Heterogenous cluster with airgap failing to detect customrepo configmap
1. Quick Debug Information
- OS/Version: master node and other worker node Rocky 8.8 , Gpu worker node Rhel 8.8
- Kernel Version: 4.18.0-477.15.1.el8_8.x86_64
- Container Runtime Type/Version(e.g. Containerd, CRI-O, Docker): Containerd
- K8s Flavor/Version(e.g. K8s, OCP, Rancher, GKE, EKS): k8s (v1.24.12)
- GPU Operator Version: 23.3.2
2. Issue or feature description
Kubernetes cluster with master node and non gpu worker node running on Rocky 8.8 OS and gpu worker node running on Rhel 8.8 OS in an airgapped environment. The custom repo configmap that is injected to the driver daemon set says not supported. Following is an image from gpu-operator pod logs. Because of this only gpu-operator pod and gpu-node-feature-discovery pods are coming up, rest of the pods like driver, container-toolkit, dcgm-exporter etc are missing ( their daemonsets are also not present)
3. Steps to reproduce the issue
- create a kubernetes cluster with 1 master (Rocky OS 8.8) and 2 worker nodes (1 node with Rocky OS 8.8 and other gpu node with Rhel OS 8.8
- Install gpu operator through helm with 23.3.2 version, also pass custom configmap for driver in values.yaml
driver:
repoConfig:
configMapName: "repo-config"
4. Information to attach (optional if deemed irrelevant)

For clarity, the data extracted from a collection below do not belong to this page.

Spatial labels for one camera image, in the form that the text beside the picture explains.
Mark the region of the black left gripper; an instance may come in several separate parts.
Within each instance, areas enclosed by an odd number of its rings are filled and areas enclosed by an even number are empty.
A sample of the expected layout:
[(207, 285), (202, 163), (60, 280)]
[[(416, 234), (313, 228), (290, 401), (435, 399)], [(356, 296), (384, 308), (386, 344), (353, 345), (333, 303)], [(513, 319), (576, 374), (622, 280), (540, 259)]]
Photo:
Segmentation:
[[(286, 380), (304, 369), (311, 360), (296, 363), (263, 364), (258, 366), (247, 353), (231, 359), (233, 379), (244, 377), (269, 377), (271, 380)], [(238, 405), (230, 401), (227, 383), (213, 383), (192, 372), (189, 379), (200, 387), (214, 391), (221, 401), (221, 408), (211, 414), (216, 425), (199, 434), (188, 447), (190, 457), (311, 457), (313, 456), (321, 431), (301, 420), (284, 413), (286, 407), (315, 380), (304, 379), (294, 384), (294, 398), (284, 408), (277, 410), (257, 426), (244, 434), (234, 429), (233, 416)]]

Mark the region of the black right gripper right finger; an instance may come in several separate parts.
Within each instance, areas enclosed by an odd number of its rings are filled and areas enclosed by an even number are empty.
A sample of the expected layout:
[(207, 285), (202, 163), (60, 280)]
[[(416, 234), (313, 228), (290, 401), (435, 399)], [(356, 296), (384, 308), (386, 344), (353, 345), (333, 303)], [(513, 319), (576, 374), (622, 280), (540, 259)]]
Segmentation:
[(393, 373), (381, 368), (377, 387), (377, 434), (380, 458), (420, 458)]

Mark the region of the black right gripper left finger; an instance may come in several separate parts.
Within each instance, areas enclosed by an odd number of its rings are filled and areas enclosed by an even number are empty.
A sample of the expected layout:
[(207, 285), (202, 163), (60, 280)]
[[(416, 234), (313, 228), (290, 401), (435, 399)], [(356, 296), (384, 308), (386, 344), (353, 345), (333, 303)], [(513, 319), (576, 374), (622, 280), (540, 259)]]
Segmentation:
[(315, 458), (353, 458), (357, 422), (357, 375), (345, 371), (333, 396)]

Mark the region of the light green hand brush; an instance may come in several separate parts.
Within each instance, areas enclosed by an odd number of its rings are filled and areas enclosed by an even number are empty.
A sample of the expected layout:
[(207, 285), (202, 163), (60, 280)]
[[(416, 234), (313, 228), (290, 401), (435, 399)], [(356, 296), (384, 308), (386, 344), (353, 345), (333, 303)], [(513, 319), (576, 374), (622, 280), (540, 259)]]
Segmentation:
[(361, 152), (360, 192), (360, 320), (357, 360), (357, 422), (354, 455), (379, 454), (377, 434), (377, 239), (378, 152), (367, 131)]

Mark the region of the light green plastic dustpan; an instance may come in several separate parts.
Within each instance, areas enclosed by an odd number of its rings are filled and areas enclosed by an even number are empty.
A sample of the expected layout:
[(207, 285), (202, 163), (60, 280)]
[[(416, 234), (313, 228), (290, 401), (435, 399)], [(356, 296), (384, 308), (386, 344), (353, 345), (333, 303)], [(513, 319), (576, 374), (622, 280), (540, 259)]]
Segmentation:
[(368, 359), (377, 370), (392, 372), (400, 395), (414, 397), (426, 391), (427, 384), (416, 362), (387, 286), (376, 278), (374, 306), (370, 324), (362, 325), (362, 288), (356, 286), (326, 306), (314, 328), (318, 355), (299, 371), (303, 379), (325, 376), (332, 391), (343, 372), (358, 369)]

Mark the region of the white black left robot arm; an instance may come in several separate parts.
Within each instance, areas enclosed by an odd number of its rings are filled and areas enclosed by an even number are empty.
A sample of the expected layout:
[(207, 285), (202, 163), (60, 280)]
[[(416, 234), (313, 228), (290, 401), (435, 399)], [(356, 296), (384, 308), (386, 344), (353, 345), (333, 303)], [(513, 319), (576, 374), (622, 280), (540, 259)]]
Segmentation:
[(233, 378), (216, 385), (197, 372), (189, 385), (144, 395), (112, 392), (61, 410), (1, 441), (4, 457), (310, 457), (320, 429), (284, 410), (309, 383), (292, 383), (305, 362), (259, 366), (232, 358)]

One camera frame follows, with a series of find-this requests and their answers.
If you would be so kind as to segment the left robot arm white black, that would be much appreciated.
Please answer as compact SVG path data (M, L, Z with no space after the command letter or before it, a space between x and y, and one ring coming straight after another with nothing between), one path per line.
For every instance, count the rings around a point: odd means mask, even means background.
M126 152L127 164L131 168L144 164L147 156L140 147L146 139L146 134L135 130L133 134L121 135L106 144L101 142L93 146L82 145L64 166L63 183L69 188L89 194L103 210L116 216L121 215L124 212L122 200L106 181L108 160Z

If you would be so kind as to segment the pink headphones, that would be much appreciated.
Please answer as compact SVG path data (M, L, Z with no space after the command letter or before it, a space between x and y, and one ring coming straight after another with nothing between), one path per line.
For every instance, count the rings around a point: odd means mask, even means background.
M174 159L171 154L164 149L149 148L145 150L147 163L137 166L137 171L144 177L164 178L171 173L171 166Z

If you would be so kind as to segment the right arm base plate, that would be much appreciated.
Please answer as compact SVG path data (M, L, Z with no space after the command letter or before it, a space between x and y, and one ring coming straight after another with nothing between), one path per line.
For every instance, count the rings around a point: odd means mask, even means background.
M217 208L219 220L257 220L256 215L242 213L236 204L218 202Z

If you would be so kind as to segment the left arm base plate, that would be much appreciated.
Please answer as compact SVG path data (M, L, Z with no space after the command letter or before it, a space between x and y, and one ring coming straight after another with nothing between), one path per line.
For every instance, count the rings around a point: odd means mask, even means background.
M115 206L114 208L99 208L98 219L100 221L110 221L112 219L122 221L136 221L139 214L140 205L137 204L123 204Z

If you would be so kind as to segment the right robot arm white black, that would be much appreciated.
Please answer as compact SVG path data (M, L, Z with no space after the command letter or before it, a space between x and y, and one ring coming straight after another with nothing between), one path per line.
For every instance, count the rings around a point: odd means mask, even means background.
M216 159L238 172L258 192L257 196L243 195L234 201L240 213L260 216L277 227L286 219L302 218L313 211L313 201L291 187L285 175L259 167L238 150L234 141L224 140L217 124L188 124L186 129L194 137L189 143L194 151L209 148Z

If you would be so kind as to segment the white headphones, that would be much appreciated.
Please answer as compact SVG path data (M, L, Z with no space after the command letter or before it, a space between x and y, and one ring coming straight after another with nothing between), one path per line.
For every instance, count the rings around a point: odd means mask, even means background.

- [ ] kubernetes all resource status:
kubectl get all -n gpu-operator
5. Our debug analysis
- We found that gpu operator pod is always scheduled on the master node because of nodeAffinity
- We edited the gpu operator deployment and provided nodeName for it to be scheduled on the gpu node. Once the gpu operator pod started running on the gpu node all the pods (driver daemonset , toolkit, dcgm exporter etc) came up
- If it is not supported in heterogenous, when we dont pass custom configmap ( non airgap scenario), there is no error in gpu operator pod logs and all the pods (driver, containertoolkit, dcgm-exporter etc) are up
- We want to understand why there is a custom configmap check added, even if it is added, we want to understand why the distribution is not supported for heterogenous cluster in an airgap environment
@alloydm this is a bug that we need to address, for the GPU stack we only check for OS version labels on GPU nodes but for injecting custom ConfigMap we are using /etc/os-release on the current operator node. We can change this to use the OS version label on the GPU node as well. We will fix this in the upcoming patch, until then your workaround to let the operator pod run on worker nodes is a good option.
This issue is stale because it has been open 90 days with no activity. This issue will be closed in 30 days unless new comments are made or the stale label is removed. To skip these checks, apply the "lifecycle/frozen" label.
This has not been addressed. Removing the lifecycle/stale label and marking this as a bug.
The getRepoConfig() method should be updated to use the OS version labels from GPU worker nodes (added by NFD) when determining what OS-specific paths to use for repository configuration files.